There are several extensions to our work, which need to be done in the future. The first work is to decouple the attribute levels into specific design parameters for female nursing scrubs. This needs to consider factors such as the color of hue, saturation and value, as well as the silhouette attributes of the shoulder, waist and hem. By breaking down the attribute levels into finer design parameters, the emotional female nursing scrubs design can be tailored with greater precision, ensuring a more targeted and accurate representation of nurses’ emotions. The second work is to apply hardware devices to double check the emotion identification for nurses.
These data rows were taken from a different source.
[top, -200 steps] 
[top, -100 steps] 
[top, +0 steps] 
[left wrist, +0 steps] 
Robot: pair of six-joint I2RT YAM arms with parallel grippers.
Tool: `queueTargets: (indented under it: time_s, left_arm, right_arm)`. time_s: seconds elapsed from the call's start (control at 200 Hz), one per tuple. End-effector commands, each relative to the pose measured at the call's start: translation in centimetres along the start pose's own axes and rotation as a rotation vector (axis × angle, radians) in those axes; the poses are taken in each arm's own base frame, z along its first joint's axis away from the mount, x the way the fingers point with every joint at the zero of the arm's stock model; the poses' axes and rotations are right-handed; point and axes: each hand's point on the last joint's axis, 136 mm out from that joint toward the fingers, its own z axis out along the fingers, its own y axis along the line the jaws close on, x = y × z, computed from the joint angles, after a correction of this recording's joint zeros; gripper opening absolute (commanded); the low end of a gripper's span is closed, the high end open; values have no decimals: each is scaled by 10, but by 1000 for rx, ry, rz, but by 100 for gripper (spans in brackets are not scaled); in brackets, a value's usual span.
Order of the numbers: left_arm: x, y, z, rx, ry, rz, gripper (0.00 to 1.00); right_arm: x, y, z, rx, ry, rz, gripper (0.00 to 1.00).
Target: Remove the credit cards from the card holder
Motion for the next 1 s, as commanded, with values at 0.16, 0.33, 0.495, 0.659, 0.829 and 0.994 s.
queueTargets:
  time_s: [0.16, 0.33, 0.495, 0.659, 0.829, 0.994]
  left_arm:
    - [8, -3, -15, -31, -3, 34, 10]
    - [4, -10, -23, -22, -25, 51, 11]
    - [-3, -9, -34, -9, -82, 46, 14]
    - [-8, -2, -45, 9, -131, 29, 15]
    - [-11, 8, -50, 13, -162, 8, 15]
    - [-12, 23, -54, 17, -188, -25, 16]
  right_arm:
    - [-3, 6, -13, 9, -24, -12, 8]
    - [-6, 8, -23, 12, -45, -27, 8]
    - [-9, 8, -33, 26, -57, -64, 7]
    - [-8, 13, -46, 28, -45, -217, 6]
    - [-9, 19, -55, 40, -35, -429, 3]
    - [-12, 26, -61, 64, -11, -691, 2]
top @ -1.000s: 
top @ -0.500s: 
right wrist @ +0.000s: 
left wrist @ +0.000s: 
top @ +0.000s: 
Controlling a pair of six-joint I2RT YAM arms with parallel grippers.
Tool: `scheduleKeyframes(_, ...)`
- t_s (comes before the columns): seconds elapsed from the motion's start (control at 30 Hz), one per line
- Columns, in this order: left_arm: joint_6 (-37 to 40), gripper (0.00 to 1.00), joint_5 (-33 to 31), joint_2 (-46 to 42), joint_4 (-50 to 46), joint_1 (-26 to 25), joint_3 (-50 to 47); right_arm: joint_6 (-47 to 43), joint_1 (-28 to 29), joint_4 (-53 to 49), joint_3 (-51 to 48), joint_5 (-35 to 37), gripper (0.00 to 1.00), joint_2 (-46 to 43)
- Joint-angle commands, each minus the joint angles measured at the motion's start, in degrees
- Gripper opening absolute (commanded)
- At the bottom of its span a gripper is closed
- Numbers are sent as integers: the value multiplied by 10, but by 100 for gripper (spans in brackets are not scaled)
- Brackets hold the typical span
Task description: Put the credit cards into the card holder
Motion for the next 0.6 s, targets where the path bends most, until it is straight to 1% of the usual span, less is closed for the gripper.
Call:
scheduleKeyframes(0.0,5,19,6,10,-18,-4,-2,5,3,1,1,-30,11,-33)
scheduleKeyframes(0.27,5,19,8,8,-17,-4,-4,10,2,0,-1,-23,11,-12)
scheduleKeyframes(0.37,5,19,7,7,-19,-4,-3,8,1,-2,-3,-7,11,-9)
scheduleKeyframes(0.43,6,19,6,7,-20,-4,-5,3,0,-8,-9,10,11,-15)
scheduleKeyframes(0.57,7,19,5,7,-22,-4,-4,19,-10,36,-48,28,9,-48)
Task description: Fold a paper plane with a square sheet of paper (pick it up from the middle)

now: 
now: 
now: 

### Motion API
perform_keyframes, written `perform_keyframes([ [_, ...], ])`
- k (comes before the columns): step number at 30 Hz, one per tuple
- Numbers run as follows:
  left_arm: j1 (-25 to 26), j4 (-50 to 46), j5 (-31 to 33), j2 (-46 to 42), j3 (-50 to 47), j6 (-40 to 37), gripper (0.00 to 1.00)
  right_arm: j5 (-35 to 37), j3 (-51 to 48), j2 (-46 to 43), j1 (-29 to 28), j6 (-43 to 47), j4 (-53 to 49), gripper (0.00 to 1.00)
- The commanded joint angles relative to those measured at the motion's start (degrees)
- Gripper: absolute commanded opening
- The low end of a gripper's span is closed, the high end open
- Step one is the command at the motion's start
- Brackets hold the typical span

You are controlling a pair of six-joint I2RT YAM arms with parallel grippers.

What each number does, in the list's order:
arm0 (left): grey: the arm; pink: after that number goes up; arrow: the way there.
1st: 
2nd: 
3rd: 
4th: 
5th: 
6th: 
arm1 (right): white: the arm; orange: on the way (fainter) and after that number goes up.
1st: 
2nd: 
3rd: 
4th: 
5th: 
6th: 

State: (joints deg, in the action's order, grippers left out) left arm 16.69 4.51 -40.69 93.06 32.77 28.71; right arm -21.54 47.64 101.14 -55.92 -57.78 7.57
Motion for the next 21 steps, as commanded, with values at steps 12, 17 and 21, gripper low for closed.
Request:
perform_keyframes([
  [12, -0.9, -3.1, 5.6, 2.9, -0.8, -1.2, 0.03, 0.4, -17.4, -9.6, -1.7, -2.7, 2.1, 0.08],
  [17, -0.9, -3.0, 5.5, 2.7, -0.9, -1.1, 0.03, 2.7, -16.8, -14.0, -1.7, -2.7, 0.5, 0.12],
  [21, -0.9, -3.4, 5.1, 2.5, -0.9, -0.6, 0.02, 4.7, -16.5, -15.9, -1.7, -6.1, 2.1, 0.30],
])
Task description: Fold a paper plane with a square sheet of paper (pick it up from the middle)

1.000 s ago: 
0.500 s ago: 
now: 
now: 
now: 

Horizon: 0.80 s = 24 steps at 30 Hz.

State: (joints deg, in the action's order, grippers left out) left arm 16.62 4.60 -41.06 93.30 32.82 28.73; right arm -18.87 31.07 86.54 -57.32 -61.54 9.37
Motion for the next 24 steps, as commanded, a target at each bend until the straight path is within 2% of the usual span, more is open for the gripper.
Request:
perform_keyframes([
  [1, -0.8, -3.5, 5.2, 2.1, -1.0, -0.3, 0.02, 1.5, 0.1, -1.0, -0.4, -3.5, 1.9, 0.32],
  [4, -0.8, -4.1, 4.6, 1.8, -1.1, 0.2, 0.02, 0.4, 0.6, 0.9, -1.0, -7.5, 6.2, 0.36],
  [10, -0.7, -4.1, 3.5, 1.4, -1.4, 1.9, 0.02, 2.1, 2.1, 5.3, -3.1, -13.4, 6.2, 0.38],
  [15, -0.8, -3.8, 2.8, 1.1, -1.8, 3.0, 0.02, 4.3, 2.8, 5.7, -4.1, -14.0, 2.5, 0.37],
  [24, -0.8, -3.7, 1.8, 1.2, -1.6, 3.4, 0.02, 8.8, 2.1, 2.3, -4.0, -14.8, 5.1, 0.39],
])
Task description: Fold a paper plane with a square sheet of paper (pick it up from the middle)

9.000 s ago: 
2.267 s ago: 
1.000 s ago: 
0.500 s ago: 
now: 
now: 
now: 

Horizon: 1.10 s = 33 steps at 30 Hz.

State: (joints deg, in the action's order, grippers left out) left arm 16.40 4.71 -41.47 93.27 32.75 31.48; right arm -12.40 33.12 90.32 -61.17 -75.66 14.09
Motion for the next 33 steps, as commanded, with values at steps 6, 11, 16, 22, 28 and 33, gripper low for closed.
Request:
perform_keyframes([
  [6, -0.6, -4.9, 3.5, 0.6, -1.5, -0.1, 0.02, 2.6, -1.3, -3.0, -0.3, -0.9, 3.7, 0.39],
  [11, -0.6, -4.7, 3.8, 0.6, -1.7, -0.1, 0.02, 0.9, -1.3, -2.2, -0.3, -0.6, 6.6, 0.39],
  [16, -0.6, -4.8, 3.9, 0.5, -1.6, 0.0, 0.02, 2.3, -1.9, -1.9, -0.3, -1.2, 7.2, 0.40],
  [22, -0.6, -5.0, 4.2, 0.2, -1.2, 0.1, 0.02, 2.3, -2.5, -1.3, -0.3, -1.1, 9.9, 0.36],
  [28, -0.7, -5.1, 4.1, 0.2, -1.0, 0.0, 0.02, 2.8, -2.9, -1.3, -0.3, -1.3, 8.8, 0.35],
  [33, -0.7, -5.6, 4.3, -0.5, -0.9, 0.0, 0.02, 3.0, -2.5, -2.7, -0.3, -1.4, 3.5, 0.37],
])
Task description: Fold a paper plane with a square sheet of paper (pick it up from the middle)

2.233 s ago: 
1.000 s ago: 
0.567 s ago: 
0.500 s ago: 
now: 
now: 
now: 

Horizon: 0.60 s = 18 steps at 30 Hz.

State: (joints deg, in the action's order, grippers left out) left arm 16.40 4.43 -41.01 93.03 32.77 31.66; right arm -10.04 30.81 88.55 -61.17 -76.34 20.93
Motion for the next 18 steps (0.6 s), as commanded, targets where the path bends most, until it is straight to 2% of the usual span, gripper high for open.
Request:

The third work is to consider more variables in nursing scrubs design, including the comments from patients and doctors. The fourth work is to consider different nursing scrubs designs in different occasions and departments, and figure out the different design attributes for a specific occasion or department.
Footnotes
Declaration of conflicting interests
The author(s) declare that there is no potential conflicts of interest or personal relationships that could have influenced the work reported in this paper.
Funding
The author(s) disclosed receipt of the following financial support for the research, authorship, and/or publication of this article: The study was supported by the Humanities and Social Science Funds of the Ministry of Education (grant no. 21YJCZH239), and the Innovation Research 2035 Pilot Plan of Southwest University (grant no. SWUPilotPlan027).